* [Your goal]: Word for word, repeat all of the entries.

* [Extracted data]:
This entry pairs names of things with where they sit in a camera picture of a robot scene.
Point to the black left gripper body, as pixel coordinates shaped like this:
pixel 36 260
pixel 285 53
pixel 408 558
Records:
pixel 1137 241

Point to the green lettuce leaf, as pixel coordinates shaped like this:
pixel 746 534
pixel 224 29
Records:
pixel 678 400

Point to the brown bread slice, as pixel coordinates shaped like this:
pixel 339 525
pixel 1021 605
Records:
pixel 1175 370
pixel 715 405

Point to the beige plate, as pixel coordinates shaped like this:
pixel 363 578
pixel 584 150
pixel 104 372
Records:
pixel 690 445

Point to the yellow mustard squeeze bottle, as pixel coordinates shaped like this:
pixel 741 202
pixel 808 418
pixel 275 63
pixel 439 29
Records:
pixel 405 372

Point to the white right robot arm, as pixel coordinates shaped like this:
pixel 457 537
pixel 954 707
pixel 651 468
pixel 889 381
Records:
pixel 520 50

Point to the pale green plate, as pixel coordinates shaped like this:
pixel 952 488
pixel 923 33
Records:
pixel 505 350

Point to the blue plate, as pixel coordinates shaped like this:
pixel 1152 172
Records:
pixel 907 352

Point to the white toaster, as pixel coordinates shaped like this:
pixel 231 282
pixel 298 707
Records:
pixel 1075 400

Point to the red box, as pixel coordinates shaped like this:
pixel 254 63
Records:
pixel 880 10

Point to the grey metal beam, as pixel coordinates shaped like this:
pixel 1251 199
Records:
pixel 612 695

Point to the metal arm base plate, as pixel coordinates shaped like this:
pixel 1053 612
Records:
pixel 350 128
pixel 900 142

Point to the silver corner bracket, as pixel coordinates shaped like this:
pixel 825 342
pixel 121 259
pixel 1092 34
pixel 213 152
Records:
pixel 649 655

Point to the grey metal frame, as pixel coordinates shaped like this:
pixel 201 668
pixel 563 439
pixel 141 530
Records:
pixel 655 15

* [Task response]:
This entry pairs names of things with where they sit in a camera picture of a robot scene.
Point to the black left gripper body, as pixel coordinates shaped like this:
pixel 36 260
pixel 285 53
pixel 408 558
Records:
pixel 1137 241

Point to the green lettuce leaf, as pixel coordinates shaped like this:
pixel 746 534
pixel 224 29
Records:
pixel 678 400

Point to the brown bread slice, as pixel coordinates shaped like this:
pixel 339 525
pixel 1021 605
Records:
pixel 1175 370
pixel 715 405

Point to the beige plate, as pixel coordinates shaped like this:
pixel 363 578
pixel 584 150
pixel 104 372
Records:
pixel 690 445

Point to the yellow mustard squeeze bottle, as pixel coordinates shaped like this:
pixel 741 202
pixel 808 418
pixel 275 63
pixel 439 29
Records:
pixel 405 372

Point to the white right robot arm, as pixel coordinates shaped like this:
pixel 457 537
pixel 954 707
pixel 651 468
pixel 889 381
Records:
pixel 520 50

Point to the pale green plate, as pixel coordinates shaped like this:
pixel 952 488
pixel 923 33
Records:
pixel 505 350

Point to the blue plate, as pixel coordinates shaped like this:
pixel 1152 172
Records:
pixel 907 352

Point to the white toaster, as pixel coordinates shaped like this:
pixel 231 282
pixel 298 707
Records:
pixel 1075 400

Point to the red box, as pixel coordinates shaped like this:
pixel 254 63
Records:
pixel 880 10

Point to the grey metal beam, as pixel coordinates shaped like this:
pixel 1251 199
Records:
pixel 612 695

Point to the metal arm base plate, as pixel coordinates shaped like this:
pixel 1053 612
Records:
pixel 350 128
pixel 900 142

Point to the silver corner bracket, as pixel coordinates shaped like this:
pixel 825 342
pixel 121 259
pixel 1092 34
pixel 213 152
Records:
pixel 649 655

Point to the grey metal frame, as pixel coordinates shaped like this:
pixel 201 668
pixel 563 439
pixel 141 530
Records:
pixel 655 15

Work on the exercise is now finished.